Faith was just glad she was already flushed from the hot bathwater. "Jesus, Toby, it isn't like that," she grumbled, staring hard at a particularly large stain on the ceiling above.

"You're an idiot," Toby said affectionately.

"Stop distracting me."

His chuckle was like chocolate to her ears, and she relaxed further into her bath. "What have you been up to, then?" he asked. "Any interesting hunts?"

She opened her mouth, fully intending to blurt out everything that had happened since he'd been gone – Monument, Nancy, Ruby's revelations and Dean's deal – but she stopped herself at the last moment. Toby was dealing with enough without her piling all of her own shit on top of him. Besides, it wasn't the sort of thing you spoke about over the phone. He'd come back in a few weeks, and they'd be able to hash it all out then.

She settled instead for telling him about the hunt they were on at the moment – the spirit haunting a house that was only active every leap year, and their plans to sneak onto the property when darkness fell and put the thing to rest before it went through another destructive, four-year-long cycle.

It was a relief to speak to Toby – with whom her relationship was a simple as could be. There was no tension, no instances of him saying one thing but meaning another. Toby was just Toby, and she missed him with a fierceness that gripped her by the heart and yanked.

The two of them were still talking when there came the creak of the front door opening, footsteps on the floor. Sam and Dean were back.

"I'd better go," she told Toby, even as she slumped even further into the cooling warmth of her bath. "The boys just got back with lunch. I've gotta eat, and we'll have to get ready to leave soon."

Toby seemed just as reluctant to get off the phone. She wondered if he'd needed to hear her voice as much as she'd needed to hear his. Faith hoped whatever he was going back to after the call wasn't going to take any more from him than he was willing to give.

"Promise you'll be careful?" he asked. "That you won't do anything reckless?"

"Reckless?
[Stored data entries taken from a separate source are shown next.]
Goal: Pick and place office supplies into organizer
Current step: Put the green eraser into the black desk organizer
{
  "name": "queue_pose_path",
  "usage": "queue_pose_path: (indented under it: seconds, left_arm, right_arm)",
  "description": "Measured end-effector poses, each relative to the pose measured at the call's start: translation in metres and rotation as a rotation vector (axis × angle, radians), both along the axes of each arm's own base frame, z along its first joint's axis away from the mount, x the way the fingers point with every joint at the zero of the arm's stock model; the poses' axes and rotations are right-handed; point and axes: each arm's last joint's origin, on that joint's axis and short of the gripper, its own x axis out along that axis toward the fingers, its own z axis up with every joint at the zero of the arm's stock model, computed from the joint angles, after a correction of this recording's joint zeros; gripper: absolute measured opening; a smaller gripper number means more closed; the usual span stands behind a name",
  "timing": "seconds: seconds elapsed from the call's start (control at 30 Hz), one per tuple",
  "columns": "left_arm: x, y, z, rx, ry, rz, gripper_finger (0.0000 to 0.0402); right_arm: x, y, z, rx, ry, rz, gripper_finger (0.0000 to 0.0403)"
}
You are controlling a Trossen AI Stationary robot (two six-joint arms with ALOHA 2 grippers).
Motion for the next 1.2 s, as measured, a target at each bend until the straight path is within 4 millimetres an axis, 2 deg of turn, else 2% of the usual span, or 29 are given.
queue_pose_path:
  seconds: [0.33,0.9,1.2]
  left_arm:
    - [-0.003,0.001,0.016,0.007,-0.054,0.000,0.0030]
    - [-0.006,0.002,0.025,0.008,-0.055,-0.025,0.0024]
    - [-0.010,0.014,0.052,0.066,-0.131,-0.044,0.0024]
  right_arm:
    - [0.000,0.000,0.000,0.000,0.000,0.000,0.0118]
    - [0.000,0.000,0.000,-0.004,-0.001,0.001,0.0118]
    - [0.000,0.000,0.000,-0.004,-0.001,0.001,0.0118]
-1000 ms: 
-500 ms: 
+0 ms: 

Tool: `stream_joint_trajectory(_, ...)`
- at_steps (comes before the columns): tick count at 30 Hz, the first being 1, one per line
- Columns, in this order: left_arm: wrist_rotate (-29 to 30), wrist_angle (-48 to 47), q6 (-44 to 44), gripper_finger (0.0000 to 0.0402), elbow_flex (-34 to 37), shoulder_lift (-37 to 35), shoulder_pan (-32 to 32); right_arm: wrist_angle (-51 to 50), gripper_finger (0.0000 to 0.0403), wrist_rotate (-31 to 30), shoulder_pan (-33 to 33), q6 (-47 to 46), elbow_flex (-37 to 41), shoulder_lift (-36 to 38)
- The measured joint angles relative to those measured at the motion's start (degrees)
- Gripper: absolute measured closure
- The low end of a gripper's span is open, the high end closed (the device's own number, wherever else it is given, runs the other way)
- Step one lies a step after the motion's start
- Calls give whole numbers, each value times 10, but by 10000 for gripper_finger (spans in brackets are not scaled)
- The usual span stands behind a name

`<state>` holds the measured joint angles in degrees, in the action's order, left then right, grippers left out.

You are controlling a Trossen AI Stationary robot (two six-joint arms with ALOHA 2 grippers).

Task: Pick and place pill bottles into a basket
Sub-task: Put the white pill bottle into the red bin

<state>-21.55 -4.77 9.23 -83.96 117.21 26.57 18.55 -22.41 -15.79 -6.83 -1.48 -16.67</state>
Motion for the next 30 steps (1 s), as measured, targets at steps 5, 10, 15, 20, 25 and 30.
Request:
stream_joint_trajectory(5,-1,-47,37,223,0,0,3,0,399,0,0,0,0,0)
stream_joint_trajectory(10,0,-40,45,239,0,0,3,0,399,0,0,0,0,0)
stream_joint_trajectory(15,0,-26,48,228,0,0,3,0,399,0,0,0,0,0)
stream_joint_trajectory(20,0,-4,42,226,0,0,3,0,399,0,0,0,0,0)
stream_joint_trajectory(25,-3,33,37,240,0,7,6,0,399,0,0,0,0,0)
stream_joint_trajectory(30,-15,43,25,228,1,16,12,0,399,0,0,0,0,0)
Me? Please."

He sighed once again. "I'll call you again soon, but don't hesitate to call if you need me. No matter the time."

"Toby, you're an ocean away," she pointed out drily. "Unless it's a Who Wants To Be A Millionaire question, how are you going to be any help at all in a crisis?"

"I needed you today," he replied simply. "And just talking to you helped me a great deal."

Stunned into silence, Faith wasn't sure what to say. She could almost see Toby's calm smile behind her eyes, the expression familiar and warm. She felt a pang of longing, missing him so much in that moment that it was almost impossible to breathe. "Talk soon?" she managed to croak.

"Of course. Stay safe."

"You too."

They hung up, but instead of getting out of the bath, Faith sank just that little bit deeper, the surface of the water gently lapping against the curve of her jaw. Now that she was off the phone, she could hear Sam and Dean's voices floating through the crack under the bathroom door. They were talking about something in low tones, but whatever the topic was, it started to get heated, and soon enough they were sniping at one another loud enough for the words to reach her ears.

"-barely less than two months left, Dean. Why the hell are we wasting our time with this hunt when what we should be doing is finding a way to get you out of this deal?!"

"The Morton house is a legend, Sammy," Dean shot back, sounding hardly as heated as his brother. "It's the hunter's version of the Grand Canyon. If I'm gonna go out, I wanna go out having tackled a classic."

"That's my point, Dean," snapped Sam, "I don't want you to go out at all!"

"Sam," said Dean, a great deal quieter, but somehow Faith still heard. "I know you wanna stop this. So do I. But we've gotta face facts—"

"I'm not going to face anything. This is bullshit, Dean. It's like you don't even wanna save yourself. Like you want to go to Hell."

Faith sucked in a sharp breath, then plunged herself down underneath the surface of her bathwater where she wouldn't be able to hear the brothers argue.

She'd known – in a distant, vague sort of a way – that Dean making a crossroads deal to save Sam meant that he would, inevitably, be going to Hell. That Dean wasn't just going to die, he was going to be stuck in Hell, tortured for all eternity. And if, by some chance, he did manage to one day crawl his way out of the pit, he wouldn't be Dean anymore.

He'd be a demon.

Faith's lungs screamed for air, but she stayed under the water, eyes squeezed tight, enjoying the way the water muffled everything, every sound and word she didn't want to hear. But eventually her screaming lungs got the better of her, and Faith shot back up to gulp down precious air.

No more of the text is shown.